That does not bother me at all.  What I was objecting to was achieving this
delegation by means of (IMHO) a poorly defined class hierarchy.

I would prefer that
> commons-math be easy for users to use than for it to stick closely to typical
> Java designs just for the sake of staying Java-ish.  

I agree; but actually sticking to "Java-ish" design patterns makes it easier to
use for Java developers.

> Maybe I'm unique, but
> sometimes I find that Java (as well as other languages) gets in my way rather
> than letting me solve the problem at hand in a natural way.  For example, one
> thing I would have liked to see is the ability to invoke methods by the same
> name either via static class methods or via instance methods of objects
> (where
> appropriate and useful, of course).  I don't have enough experience with Java
> to know if that's possible, though I suspect it would be difficult at least.

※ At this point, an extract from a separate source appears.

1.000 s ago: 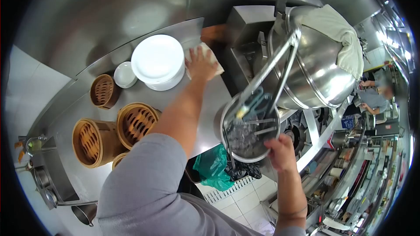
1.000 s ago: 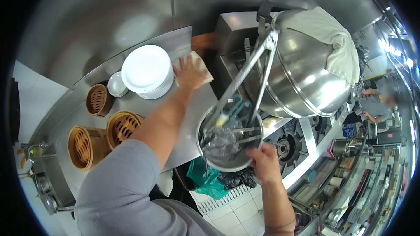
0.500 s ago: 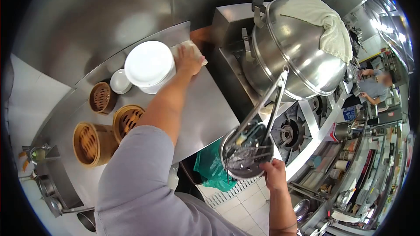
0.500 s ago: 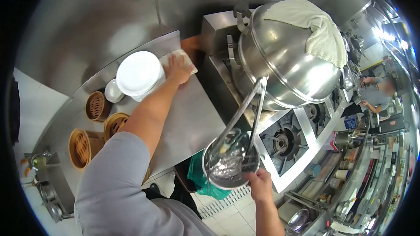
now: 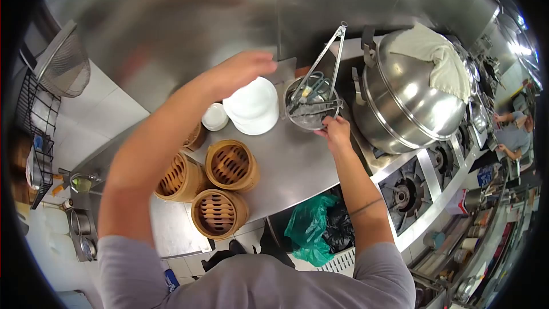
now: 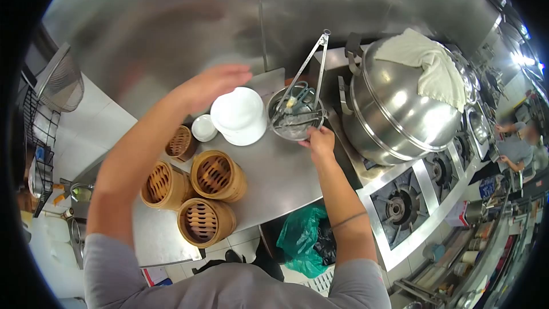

If I understand what you are saying, this is not possible in Java, at least not
using the same class.  It is certainly possible to have one class expose a
static method with the same name, signature and semantics that another class
uses for an instance method.  For example, we could have UnivariateImpl expose
an instance method that did the same thing that a static method in StatUtils
did. Why we would choose to do that is unclear to me, but it is certainly
possible in Java.
> In any case, to keep our hierarchy design simple and clear, I do support
> factoring out the StatUtils class.  As Einstein said, make it as simple as
> possible (but no simpler). 


>I just want to see us keep an open mind about
> other
> designs in the future if they turn out to be worthwhile, even if not exactly
> the way "everybody else does it".
> Al
> =====
> Albert Davidson Chou
>     Get answers to Mac questions at .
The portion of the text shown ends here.